WHAT TO PRODUCE:
For the entries below, work out how many lines contain the string "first" and write only the number.

----------

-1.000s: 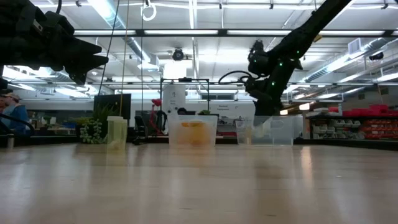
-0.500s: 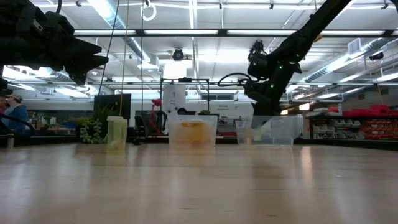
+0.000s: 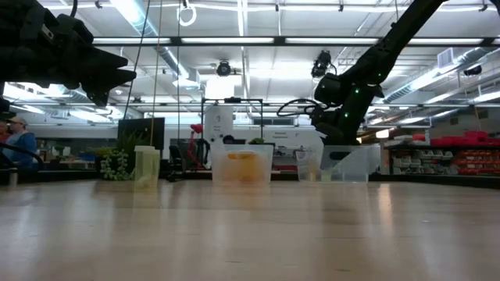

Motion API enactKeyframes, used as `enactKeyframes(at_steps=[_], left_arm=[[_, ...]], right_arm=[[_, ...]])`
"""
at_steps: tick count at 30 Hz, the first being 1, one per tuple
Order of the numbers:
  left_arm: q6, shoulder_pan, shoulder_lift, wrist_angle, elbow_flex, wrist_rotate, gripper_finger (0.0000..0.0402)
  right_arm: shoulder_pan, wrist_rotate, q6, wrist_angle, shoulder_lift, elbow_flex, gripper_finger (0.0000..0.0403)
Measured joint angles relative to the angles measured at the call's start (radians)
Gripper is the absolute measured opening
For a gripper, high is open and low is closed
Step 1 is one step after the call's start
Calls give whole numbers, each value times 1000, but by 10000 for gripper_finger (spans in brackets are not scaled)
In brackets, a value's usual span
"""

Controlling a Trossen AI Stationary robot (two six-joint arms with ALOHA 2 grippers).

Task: Pick and place medicine bottles into bin by pill shape (circle, oval)
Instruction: Put the small yellow pill bottle into the right transparent bin

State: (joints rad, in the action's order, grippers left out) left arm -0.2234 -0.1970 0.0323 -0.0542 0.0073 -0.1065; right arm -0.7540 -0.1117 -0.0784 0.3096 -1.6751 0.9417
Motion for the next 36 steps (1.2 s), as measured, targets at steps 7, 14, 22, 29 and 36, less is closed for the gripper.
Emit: enactKeyframes(at_steps=[7, 14, 22, 29, 36], left_arm=[[0, 0, 0, 0, 0, 0, 172], [0, 0, 0, 0, 0, 0, 172], [0, 0, 0, 0, 0, 0, 172], [0, 0, 0, 0, 0, 0, 172], [0, 0, 0, 0, 0, 0, 172]], right_arm=[[2, 3, 0, -5, -1, 0, 184], [5, 6, 0, 4, -1, 6, 211], [20, 7, 0, 33, 0, 59, 240], [20, 10, 0, 64, 0, 89, 244], [42, 27, -3, 124, 0, 147, 244]])
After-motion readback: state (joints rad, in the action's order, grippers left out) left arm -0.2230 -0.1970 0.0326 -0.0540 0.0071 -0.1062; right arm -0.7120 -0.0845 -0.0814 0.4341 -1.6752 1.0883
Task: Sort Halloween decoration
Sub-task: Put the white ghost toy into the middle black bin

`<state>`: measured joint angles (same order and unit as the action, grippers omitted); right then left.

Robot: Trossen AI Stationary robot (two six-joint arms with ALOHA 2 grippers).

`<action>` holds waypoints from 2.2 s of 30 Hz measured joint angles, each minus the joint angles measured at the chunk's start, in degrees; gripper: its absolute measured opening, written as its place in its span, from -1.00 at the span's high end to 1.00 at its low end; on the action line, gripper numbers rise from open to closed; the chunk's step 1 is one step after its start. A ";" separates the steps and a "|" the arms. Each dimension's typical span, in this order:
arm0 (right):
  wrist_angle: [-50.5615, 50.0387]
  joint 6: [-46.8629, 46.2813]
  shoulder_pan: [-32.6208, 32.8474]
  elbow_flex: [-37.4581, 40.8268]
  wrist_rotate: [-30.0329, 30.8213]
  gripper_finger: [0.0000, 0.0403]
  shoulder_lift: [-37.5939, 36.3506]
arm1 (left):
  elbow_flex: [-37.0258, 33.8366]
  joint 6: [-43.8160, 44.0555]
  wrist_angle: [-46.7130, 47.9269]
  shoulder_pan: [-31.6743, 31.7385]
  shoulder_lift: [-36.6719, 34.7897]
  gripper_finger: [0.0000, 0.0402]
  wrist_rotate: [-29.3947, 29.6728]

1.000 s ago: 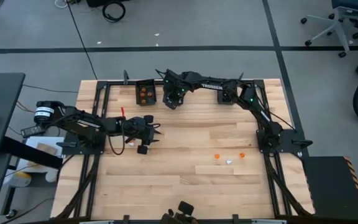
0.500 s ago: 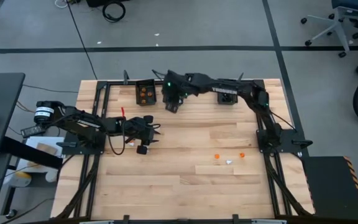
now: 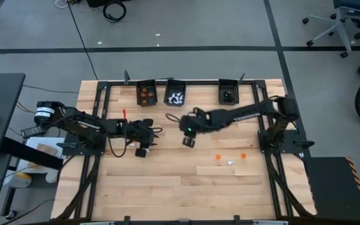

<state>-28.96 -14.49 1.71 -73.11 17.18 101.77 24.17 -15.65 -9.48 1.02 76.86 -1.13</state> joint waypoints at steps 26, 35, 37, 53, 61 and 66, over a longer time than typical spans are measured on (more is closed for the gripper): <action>47.87 0.42 8.69 32.05 15.86 0.29 -4.50 | 10.70 2.70 30.21 -8.02 0.00 0.28 4.70; 51.05 4.12 7.11 32.05 15.24 0.29 -4.50 | 10.70 3.96 31.03 -7.64 2.32 0.28 1.67; 51.14 4.17 6.70 32.05 13.90 0.29 -4.50 | 10.59 3.84 31.07 -7.64 4.10 0.28 1.45; 51.43 4.16 6.11 32.05 11.20 0.29 -4.47 | 10.26 2.55 28.47 -7.66 7.85 0.35 2.11; 51.40 4.15 6.11 32.05 11.20 0.29 -4.47 | 10.22 3.03 28.08 -7.63 7.98 0.60 2.61; 51.39 4.16 6.11 32.05 11.20 0.29 -4.45 | 10.20 3.05 28.05 -7.61 8.02 0.72 2.82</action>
<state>22.44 -10.33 7.81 -41.06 28.38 97.32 34.37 -12.60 18.58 -6.59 84.88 1.69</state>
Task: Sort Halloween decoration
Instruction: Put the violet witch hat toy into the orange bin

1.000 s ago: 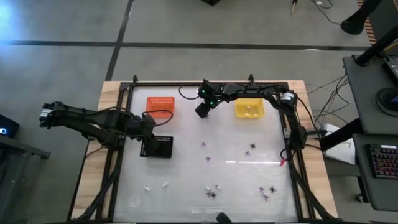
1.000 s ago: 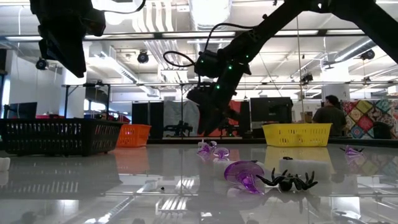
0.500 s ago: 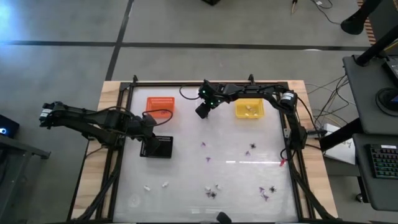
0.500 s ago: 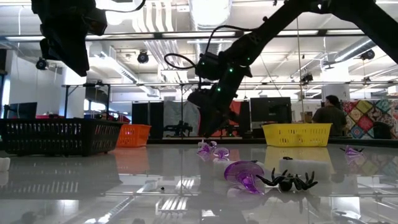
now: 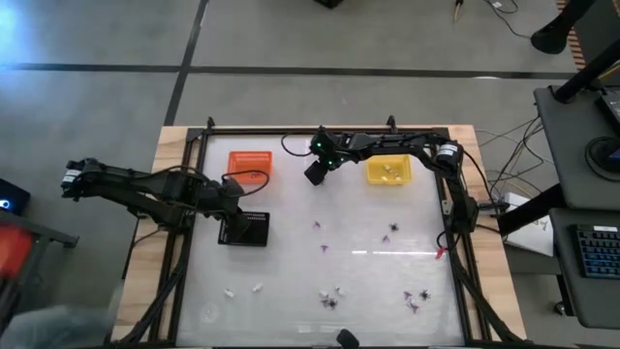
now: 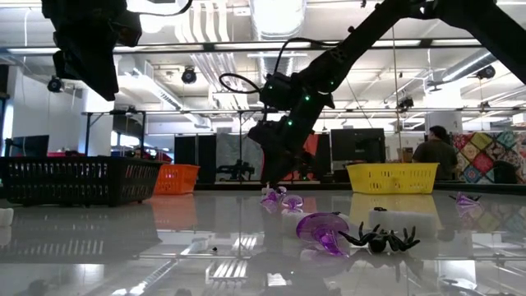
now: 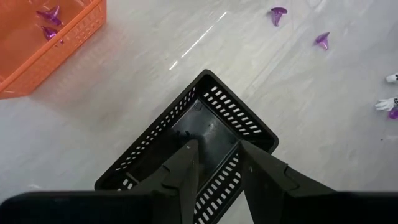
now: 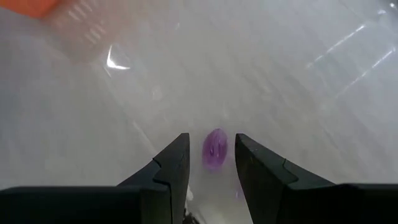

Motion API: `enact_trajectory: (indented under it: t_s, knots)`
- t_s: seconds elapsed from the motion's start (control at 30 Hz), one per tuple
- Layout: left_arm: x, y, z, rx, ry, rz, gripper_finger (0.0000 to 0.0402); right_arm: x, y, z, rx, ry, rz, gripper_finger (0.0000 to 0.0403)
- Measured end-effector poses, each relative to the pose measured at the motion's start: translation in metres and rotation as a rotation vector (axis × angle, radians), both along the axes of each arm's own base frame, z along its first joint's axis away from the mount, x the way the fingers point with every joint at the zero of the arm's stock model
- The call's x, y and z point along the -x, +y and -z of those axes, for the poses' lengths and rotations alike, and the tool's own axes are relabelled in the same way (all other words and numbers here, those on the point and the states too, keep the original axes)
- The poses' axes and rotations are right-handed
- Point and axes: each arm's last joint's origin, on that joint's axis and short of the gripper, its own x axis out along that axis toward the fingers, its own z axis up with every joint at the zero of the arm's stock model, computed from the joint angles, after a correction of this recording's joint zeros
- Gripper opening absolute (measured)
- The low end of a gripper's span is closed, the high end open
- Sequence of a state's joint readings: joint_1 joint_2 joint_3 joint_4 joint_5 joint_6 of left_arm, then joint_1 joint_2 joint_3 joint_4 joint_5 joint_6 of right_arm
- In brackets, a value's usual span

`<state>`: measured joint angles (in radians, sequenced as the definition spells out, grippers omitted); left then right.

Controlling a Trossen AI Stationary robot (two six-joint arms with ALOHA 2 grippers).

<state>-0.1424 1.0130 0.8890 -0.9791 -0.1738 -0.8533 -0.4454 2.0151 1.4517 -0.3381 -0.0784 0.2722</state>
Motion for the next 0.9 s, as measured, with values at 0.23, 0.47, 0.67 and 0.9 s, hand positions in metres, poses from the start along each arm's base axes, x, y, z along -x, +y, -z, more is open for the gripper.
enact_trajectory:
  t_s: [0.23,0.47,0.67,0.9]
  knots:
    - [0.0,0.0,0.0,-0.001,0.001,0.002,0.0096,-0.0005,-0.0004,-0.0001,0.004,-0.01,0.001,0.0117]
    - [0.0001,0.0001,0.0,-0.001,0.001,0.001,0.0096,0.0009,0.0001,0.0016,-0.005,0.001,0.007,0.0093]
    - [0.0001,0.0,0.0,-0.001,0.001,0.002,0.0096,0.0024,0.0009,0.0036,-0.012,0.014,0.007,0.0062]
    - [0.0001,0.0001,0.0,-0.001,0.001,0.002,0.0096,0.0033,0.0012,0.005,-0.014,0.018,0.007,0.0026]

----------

ANSWER BOX:
2